Она не пожелала тратить время на завершение учебы в лицее, покинула это заведение, семью и родимую Нормандию, когда ей исполнилось семнадцать лет, и уехала в Париж, чтобы как можно быстрей стать режиссером.
– Образовалась пустота, – пояснила она, – так как Трюффо[4] умер.
– Да, конечно, – обалдело откликнулся я.
Фанфан говорила настолько уверенно, без всякой тени бахвальства и самодовольства, что я верил бы ей, какие бы безумные мысли она ни излагала. Не существовало никакого разрыва между ней и ее намерениями; если бы какой-нибудь фат разглагольствовал о том, что выше его сил, я пришел бы в отчаяние; а Фанфан меня покоряла.
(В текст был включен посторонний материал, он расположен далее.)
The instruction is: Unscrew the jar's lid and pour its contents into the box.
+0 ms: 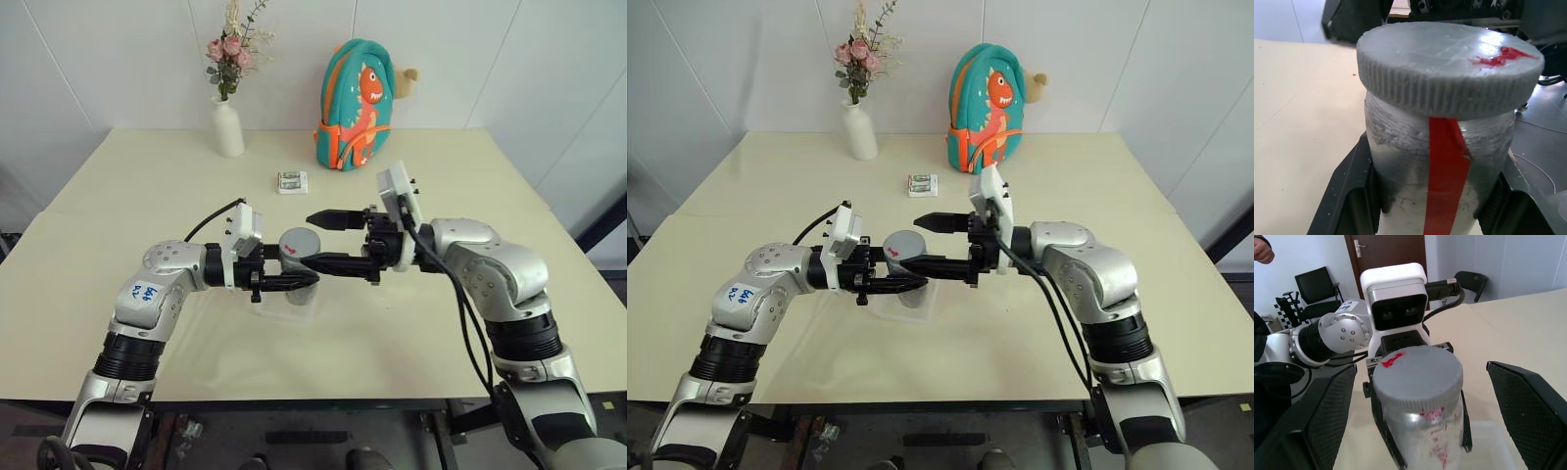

Едва поспевая за своими мыслями, она говорила так быстро, что казалось, сокращает слова. Ее энергия вызывала у меня содрогание. Она видела кручи там, где были пологие склоны, и я понял, что у меня просто нет силы воли по сравнению с ее упорством в желании побороть все превратности судьбы.
Через неделю после ее отъезда отец потребовал, чтобы она вернулась домой, и перестал посылать ей деньги на прожитье – пришлось промышлять продажей фотографий от различных агентств. Поскольку продюсеры, к которым она вламывалась, вежливо указывали ей на дверь, сама взяла кинокамеру за рога. Ни к кому не обращаясь, снимала фильмы камерой «Сюпер-8» на средства, которых не было, продолжала продавать фотографии последних новинок моды. Этих доходов было явно недостаточно, она много задолжала кинолабораториям, не считала нужным платить актерам. Технический персонал трудился только ради счастья работать на нее; но так или иначе, банковские счета Фанфан трещали по всем швам. Однако к двадцати годам она сняла пять полнометражных фильмов все той же камерой «Сюпер-8».
– …из них один вестерн и два научно-фантастических, – с гордостью уточнила она.
Чтобы снять вестерн, договорилась с владельцем ковбойского городка для детей о том, что она сделает для него рекламный киножурнал, а он предоставит ей декорации для съемок.
Когда я слушал ее, Эверест казался мне пологим холмом, все узлы как будто предназначались для того, чтобы легко развязываться, а проблемы с деньгами возникали только у тех, кому она была должна. Фанфан не трусила перед собственными страхами. Ее инстинкт свободы зачаровывал меня до умопомрачения. Рядом с ней я тоже испытывал желание отбросить все свои страхи и зажить на всю катушку. И меня это беспокоило. Меж тем Фанфан была права. «Надо забыть про условное наклонение», – то и дело повторяла она.
Фанфан была любознательной и жадной до всего на свете, ей страстно хотелось реализовать свои возможности и во что бы то ни стало заново открыть седьмое искусство – жизненная сила ключом била из всех пор ее тела.
Но по временам на ее лицо набегала тень – из тех, что опускаются на лоб и затуманивают взор, когда детство осталось далеко позади. Вскоре я узнал, что лицо ее омрачалось при воспоминании о младшей сестре, которая утонула, купаясь во время прилива. В Мод и мсье Ти Фанфан обрела новую радость жизни. О своем горе она молчала, и какое-то восхитительное легкомыслие в ней спасало ее от чрезмерной серьезности.